**EXERCISE DIRECTIONS:** Look through the entries below and say how many lines contain the string "sees". Give the number only.

**DATA EXCERPTS:**
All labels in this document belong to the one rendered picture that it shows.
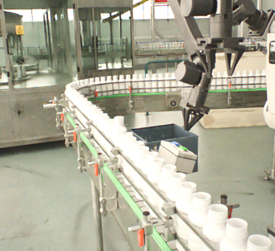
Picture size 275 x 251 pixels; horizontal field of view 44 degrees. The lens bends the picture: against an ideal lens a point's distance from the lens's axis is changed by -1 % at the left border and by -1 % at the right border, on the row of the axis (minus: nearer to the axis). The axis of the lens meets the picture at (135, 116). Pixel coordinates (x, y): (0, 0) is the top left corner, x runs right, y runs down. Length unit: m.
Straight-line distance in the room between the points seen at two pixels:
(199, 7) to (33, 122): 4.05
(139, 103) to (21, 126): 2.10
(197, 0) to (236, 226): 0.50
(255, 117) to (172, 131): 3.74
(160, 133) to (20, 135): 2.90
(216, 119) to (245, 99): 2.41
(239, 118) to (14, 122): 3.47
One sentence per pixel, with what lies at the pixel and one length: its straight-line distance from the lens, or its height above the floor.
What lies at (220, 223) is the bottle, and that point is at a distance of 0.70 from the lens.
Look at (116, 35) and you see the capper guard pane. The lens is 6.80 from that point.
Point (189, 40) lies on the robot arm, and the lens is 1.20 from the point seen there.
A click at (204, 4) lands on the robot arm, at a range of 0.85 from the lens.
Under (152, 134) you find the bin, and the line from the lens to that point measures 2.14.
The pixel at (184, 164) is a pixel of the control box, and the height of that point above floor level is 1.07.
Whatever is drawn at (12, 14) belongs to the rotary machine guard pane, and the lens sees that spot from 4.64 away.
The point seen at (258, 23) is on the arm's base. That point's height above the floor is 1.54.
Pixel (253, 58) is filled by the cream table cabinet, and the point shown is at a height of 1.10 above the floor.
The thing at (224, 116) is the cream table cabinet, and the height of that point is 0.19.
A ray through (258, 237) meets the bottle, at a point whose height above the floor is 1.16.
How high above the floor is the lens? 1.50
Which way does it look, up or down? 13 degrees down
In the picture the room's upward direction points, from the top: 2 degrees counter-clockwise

--

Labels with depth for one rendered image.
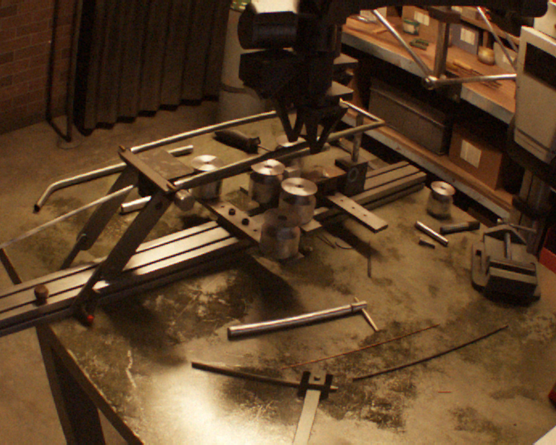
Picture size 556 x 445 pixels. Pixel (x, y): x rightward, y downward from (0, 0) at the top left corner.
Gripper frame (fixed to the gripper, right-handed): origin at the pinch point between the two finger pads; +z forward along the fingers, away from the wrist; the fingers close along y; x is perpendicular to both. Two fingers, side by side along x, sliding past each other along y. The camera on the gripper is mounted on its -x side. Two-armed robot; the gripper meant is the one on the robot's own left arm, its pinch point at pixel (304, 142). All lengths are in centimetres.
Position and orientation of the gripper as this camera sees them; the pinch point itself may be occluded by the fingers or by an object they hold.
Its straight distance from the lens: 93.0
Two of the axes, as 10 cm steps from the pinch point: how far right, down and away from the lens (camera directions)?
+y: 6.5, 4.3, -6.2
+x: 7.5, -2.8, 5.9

--

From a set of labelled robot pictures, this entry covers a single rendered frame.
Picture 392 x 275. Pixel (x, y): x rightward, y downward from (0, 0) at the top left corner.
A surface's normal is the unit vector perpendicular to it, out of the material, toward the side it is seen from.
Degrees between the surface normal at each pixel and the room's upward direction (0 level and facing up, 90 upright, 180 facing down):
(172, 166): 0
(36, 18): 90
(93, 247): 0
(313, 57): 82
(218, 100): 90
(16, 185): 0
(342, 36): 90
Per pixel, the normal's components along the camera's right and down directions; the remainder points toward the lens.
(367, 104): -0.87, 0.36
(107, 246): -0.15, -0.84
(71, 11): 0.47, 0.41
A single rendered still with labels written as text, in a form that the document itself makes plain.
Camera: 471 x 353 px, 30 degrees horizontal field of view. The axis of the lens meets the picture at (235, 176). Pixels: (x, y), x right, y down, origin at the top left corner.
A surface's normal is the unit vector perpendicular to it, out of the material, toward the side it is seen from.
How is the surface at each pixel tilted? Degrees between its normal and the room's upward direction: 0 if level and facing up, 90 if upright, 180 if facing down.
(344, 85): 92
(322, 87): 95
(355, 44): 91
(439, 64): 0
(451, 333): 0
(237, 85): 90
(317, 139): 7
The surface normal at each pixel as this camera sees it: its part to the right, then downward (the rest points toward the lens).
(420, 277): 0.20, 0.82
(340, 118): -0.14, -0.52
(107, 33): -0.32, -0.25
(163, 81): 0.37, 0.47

**SOLUTION:** 3